» Your assignment: Your task is to transcribe, without alteration, the lines from the top of the material below through the line bearing "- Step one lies", inclusive.

» The data:
╔══
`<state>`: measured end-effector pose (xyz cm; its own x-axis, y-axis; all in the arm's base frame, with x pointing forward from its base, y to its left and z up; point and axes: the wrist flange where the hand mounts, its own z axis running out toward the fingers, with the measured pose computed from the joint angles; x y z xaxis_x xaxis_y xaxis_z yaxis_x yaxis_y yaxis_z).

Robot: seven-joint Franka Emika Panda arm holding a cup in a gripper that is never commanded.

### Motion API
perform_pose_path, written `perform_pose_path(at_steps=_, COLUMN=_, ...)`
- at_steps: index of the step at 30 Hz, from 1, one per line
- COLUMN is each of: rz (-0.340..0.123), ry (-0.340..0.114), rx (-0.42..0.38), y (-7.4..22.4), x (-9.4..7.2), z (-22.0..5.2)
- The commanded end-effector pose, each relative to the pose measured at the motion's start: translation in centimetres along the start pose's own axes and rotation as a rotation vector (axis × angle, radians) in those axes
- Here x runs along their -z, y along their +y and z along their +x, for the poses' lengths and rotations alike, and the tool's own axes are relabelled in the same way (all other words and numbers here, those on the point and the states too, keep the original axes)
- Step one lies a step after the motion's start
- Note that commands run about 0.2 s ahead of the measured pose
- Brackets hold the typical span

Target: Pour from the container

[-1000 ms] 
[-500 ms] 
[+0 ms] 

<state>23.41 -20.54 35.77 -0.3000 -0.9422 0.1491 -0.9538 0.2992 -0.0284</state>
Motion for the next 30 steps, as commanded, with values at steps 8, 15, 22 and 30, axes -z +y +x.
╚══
» Response:
`<state>`: measured end-effector pose (xyz cm; its own x-axis, y-axis; all in the arm's base frame, with x pointing forward from its base, y to its left and z up; point and axes: the wrist flange where the hand mounts, its own z axis running out toward the fingers, with the measured pose computed from the joint angles; x y z xaxis_x xaxis_y xaxis_z yaxis_x yaxis_y yaxis_z).

Robot: seven-joint Franka Emika Panda arm holding a cup in a gripper that is never commanded.

### Motion API
perform_pose_path, written `perform_pose_path(at_steps=_, COLUMN=_, ...)`
- at_steps: index of the step at 30 Hz, from 1, one per line
- COLUMN is each of: rz (-0.340..0.123), ry (-0.340..0.114), rx (-0.42..0.38), y (-7.4..22.4), x (-9.4..7.2), z (-22.0..5.2)
- The commanded end-effector pose, each relative to the pose measured at the motion's start: translation in centimetres along the start pose's own axes and rotation as a rotation vector (axis × angle, radians) in those axes
- Here x runs along their -z, y along their +y and z along their +x, for the poses' lengths and rotations alike, and the tool's own axes are relabelled in the same way (all other words and numbers here, those on the point and the states too, keep the original axes)
- Step one lies a step after the motion's start

No further output is needed here.